At 10︰00 he goes home. On the long table in front of the store are arrayed several Chinese chess sets, and the chess fans are earnestly playing. Sometimes Chen joins in, sometimes he just sits off to the side and chats. The dry goods shop only closes up at 2︰00 AM. "Besides doing a little extra business, we can keep an eye on things and the local rascals are less likely to do anything precipitous in the area," notes Chen.

This type of li officer, available 24 hours a day, is so busy that there is no personal time left.
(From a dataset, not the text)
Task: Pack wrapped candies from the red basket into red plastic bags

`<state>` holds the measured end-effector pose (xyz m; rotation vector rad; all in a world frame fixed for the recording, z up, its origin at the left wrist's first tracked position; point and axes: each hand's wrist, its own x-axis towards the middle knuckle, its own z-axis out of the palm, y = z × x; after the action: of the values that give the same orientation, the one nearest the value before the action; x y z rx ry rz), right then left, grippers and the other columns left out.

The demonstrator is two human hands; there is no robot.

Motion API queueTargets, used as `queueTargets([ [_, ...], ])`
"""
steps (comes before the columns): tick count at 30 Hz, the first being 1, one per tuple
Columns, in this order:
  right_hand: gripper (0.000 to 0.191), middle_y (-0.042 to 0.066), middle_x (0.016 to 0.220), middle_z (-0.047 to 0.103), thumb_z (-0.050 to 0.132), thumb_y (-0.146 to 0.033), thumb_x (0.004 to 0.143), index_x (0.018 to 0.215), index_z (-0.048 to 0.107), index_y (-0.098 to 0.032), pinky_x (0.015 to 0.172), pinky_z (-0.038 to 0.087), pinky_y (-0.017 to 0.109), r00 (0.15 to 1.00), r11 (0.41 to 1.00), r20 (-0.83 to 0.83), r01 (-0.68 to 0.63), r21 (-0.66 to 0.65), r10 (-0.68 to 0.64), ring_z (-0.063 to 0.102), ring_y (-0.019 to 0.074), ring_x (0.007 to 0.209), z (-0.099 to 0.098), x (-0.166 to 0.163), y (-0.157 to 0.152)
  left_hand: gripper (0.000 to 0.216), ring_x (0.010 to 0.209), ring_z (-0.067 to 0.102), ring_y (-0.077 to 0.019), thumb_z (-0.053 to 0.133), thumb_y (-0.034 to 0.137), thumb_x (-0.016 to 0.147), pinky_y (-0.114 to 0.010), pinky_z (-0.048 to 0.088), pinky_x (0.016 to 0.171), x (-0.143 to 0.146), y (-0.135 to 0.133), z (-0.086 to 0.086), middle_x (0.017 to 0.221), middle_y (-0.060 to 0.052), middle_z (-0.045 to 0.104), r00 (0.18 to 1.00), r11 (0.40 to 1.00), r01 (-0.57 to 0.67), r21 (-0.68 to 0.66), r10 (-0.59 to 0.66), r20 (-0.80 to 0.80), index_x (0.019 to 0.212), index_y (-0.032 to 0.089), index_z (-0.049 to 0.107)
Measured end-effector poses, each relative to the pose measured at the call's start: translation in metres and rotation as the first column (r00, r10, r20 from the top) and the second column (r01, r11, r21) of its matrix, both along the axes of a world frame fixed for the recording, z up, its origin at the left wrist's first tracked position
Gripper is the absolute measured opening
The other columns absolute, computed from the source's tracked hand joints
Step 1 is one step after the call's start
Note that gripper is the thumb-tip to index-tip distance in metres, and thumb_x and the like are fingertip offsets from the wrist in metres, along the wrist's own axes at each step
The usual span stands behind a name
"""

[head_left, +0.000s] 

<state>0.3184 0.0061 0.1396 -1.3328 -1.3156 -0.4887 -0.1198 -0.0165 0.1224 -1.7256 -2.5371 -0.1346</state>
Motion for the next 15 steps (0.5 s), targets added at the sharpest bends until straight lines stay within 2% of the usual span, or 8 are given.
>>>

Hiking and photography are Chen's two great pastimes. In the two years since becoming a neighborhood chief, he hasn't had a real solid hike, and his photography is limited to "evidentiary" work.

It's easy to take care of business, hard to take care of people: As for the son and daughter whom he has not reminded to study in a long time, Chen describes them as being like two trees planted in the earth who must grow up themselves. "I just remind them, remember that Dad is the neighborhood chief, so don't make me upset!"

These problems are not so serious. The biggest headache for Chen is the endless string of compulsory "social" engagements. Drinking and toasting have always been things "I did the worst of everything."

The end of the year is approaching; it is also the season when major events like weddings and births are most common; and the election is also coming up. Each of these events involves "can't refuse" social engagements. Because three of the 30 neighborhood chiefs in Neihu have died from sclerosis of the liver from excessive drinking, the sincere and unassuming Chen must seriously reconsider whether he will run for reelection when his four-year term is up.

But when he heard that the li citizens had given him a big "thumbs up" and said, "This outsider neighborhood chief is even better than a local one," and when he heard that he had become the topic of the day for conversations between taxi drivers and passengers, these verbal "rewards" boosted his morale greatly and allowed him to forget his hard labors.

It is late at night, and the light in the neighborhood chief's shop is, as usual, shining. This light is giving the people of his community much hope.

[Picture Caption]

Wall covered with plaques, floor and desk covered with newspaper clippings, photos, and documents...although Chen Yen-cheng's neighborhood chief's office is small, many accomplishments have been made there.

Whenever there is a wedding, funeral, or other event, the neighborhood chief must not fail to send his respects. Chen has set a one-day record of writing couplets for 18 events.

In typhoon or heavy rains, the work of recycling must go on. Neigborhood chief "Uncle" Chen often accompanies the recycling truck to help out.

Chess, tea, chatting...the sentiments of the residents and needs of the area are often "talked out" just this way.

Ever since becoming neighborhood leader, he has relied on his wife to tend shop; his son and daughter must also largely look after themselves.